Il favore che Sergio non poteva negare

È indubbio che meglio di così l’esordio di Corrado Passera nelle vesti di ministro non poteva andare. La questione Termini Imerese che gli si è presentata come prima grana, più che bollente era da definirsi incandescente. Per risolverla, l’ex banchiere, specializzato a lanciare ciambelle di salvataggio (Alitalia e non solo), è ricorso a una mediazione sotto traccia. E una volta sciolti tutti i nodi, ha convocato le parti in causa al ministero di via Veneto senza mai apparire in prima persona.
Il suo compito non è stato facile. Anzi. Partiamo con il nodo Fiat. Il Lingotto, regalata la fabbrica e messi sul piatto 15 milioni per la mobilità di parte dei dipendenti, si era irrigidito su questa cifra: «Non un euro in più, che diamine». E che cosa ha fatto allora Passera?
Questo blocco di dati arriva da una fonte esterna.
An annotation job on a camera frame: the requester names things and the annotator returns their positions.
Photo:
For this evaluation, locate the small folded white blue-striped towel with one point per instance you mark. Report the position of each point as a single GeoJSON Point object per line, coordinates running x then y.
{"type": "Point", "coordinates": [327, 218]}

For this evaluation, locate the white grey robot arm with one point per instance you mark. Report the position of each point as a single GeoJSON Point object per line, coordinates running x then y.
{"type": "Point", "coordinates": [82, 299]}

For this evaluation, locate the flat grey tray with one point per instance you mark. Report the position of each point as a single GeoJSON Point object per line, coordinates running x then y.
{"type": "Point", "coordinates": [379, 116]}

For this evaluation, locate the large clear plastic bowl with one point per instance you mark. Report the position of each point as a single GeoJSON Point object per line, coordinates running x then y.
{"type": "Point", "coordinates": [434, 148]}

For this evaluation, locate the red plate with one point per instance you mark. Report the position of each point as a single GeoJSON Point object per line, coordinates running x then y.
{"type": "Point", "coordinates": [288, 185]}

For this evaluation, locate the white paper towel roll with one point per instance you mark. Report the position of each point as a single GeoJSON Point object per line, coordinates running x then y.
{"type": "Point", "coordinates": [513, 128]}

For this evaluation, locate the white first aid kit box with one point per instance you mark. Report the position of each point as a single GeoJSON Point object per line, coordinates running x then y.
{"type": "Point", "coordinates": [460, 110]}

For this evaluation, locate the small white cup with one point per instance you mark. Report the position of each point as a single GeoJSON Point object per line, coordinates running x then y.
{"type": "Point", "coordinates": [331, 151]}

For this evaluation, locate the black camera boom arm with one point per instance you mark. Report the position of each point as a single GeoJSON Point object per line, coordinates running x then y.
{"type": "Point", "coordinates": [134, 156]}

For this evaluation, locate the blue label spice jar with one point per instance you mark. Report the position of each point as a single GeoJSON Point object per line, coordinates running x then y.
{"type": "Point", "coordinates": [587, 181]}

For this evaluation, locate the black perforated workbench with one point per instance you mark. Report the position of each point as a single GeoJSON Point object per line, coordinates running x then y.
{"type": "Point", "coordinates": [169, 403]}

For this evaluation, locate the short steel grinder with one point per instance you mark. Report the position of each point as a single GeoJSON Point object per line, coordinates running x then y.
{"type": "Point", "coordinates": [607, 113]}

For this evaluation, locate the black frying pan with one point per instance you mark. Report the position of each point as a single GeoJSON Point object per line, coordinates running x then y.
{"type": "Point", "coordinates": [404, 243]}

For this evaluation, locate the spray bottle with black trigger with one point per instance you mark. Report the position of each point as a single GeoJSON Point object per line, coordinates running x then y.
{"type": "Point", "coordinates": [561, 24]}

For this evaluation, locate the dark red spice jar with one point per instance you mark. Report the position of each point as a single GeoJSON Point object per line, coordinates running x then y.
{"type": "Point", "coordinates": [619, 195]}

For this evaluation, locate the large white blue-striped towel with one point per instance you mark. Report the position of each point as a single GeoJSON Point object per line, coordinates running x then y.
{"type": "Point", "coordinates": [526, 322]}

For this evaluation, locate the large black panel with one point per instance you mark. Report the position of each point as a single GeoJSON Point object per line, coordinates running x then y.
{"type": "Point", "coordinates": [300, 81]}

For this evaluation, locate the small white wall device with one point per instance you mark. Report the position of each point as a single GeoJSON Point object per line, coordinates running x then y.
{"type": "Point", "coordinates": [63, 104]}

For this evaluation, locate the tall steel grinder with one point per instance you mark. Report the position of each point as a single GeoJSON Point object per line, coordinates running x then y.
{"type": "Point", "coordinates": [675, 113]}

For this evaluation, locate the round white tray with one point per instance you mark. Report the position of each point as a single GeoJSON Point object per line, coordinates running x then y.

Ha telefonato all’amico Sergio Marchionne, convincendolo - particolare non facile conoscendo il personaggio - ad aprire i cordoni della borsa. Ecco allora spuntare circa 6 milioni in più, quanto basta per ottenere l’ok dei sindacati (anche della Fiom, ma su questo aspetto torneremo dopo) e fare tirare un sospiro di sollievo alle istituzioni siciliane. Grana risolta.
Convincere Marchionne non dev’essere stato un giochetto: il mercato dell’auto è in crisi, lo scenario è pieno di incognite e l’Italia, in questo momento, per l’ad di Fiat non è l’America. Per Marchionne, però, sarebbe stato difficile respingere al mittente l’intervento dell’amico Passera. Del resto, quando l’attuale ministro era a capo di Intesa Sanpaolo, non ha mai fatto mancare il sostegno finanziario al gruppo industriale di casa Agnelli. Anche prima che arrivasse Marchionne e a fusione non ancora avvenuta tra le banche di Milano e Torino, Intesa da una parte e Sanpaolo dall’altra, erano intervenute insieme ad altri istituti alla richiesta di aiuto dell’allora presidente della Fiat, Paolo Fresco: il prestito convertendo di 3 miliardi. Una resistenza alla mediazione di Passera sarebbe suonata come uno sgarbo. Inoltre, avrebbe rischiato di rompere i delicati equilibri raggiunti con la maggior parte dei sindacati. Già, i sindacati. L’altro colpo di Passera è stato quello di portare all’ok all’intesa sugli esuberi anche gli irriducibili della Fiom. E anche qui il ministro si è mosso da abile tessitore, facendo pressione sui segretari nazionali di Cgil, Cisl e Uil affinché la Fiom non tirasse troppo la corda. La Cgil di Susanna Camusso, a cui è legata la Fiom, ha tutto l’interesse di non perdere la presa su Fiat e sul contratto dell’auto in discussione da martedì prossimo. La Fiom è in una campana di vetro. E Passera ne ha approfittato, ma sempre dietro le quinte.